Dataset section:
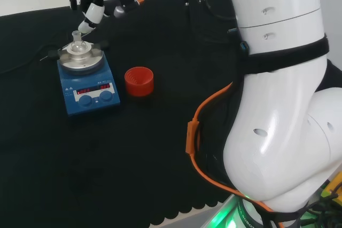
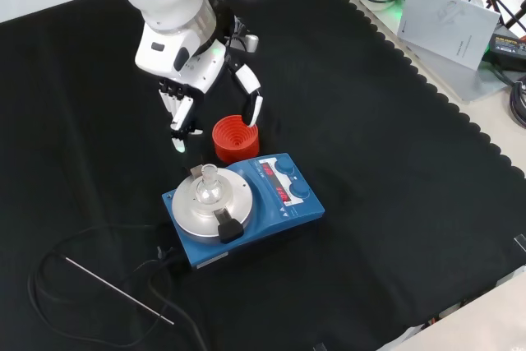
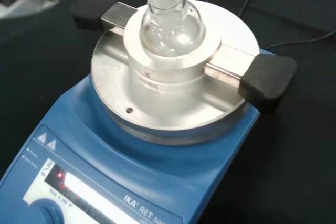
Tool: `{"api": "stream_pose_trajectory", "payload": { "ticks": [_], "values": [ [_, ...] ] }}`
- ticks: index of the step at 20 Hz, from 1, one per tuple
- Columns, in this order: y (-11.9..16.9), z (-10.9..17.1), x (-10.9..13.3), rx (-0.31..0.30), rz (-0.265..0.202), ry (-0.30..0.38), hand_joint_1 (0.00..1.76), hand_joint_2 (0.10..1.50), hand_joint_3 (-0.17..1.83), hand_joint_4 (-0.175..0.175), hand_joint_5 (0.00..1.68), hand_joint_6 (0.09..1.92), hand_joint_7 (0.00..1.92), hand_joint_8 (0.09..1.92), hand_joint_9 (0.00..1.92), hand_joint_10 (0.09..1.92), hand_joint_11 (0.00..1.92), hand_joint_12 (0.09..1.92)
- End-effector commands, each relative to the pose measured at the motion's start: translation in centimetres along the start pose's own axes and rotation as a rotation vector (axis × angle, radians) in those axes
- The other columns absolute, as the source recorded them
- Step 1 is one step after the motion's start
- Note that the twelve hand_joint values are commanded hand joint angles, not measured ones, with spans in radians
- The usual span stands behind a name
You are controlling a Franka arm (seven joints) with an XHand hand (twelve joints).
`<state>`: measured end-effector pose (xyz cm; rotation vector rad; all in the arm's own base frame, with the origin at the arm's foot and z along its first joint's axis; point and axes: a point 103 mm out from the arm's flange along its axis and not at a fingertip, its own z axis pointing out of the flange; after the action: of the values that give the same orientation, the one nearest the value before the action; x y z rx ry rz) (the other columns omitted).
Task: Turn on the heater.
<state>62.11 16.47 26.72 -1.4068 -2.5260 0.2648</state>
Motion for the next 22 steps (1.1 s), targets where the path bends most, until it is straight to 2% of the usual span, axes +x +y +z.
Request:
{"api": "stream_pose_trajectory", "payload": {
  "ticks": [1, 7, 10, 19, 20, 22],
  "values": [
    [-1.3, -0.6, -0.8, -0.008, 0.02, -0.001, 0.75, 0.37, 0.84, -0.171, 0.22, 0.84, 0.87, 1.01, 1.08, 0.81, 1.24, 1.21],
    [-1.9, -0.7, -0.8, -0.022, 0.017, 0.007, 0.75, 0.38, 0.84, -0.172, 0.22, 0.83, 0.87, 1.01, 1.08, 0.8, 1.24, 1.21],
    [-3.8, -1.3, -0.7, -0.035, 0.022, 0.017, 0.75, 0.38, 0.84, -0.173, 0.22, 0.84, 0.87, 1.01, 1.09, 0.8, 1.24, 1.21],
    [-9.1, -1.3, 0.4, -0.025, 0.079, 0.044, 0.77, 0.39, 0.85, -0.172, 0.26, 0.85, 0.88, 1.0, 1.08, 0.8, 1.18, 1.23],
    [-9.9, -1.3, 0.5, -0.027, 0.089, 0.047, 0.8, 0.39, 0.85, -0.169, 0.26, 0.85, 0.89, 1.0, 1.08, 0.8, 1.17, 1.24],
    [-11.4, -1.1, 0.7, -0.025, 0.11, 0.051, 0.95, 0.42, 0.91, -0.149, 0.24, 0.86, 0.95, 0.97, 1.1, 0.79, 1.16, 1.25]
  ]
}}
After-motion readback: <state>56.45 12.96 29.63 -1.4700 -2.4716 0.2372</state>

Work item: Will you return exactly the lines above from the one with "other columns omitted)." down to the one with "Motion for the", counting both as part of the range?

Output of the task:
`<state>`: measured end-effector pose (xyz cm; rotation vector rad; all in the arm's own base frame, with the origin at the arm's foot and z along its first joint's axis; point and axes: a point 103 mm out from the arm's flange along its axis and not at a fingertip, its own z axis pointing out of the flange; after the action: of the values that give the same orientation, the one nearest the value before the action; x y z rx ry rz) (the other columns omitted).
Task: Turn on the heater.
<state>62.11 16.47 26.72 -1.4068 -2.5260 0.2648</state>
Motion for the next 22 steps (1.1 s), targets where the path bends most, until it is straight to 2% of the usual span, axes +x +y +z.

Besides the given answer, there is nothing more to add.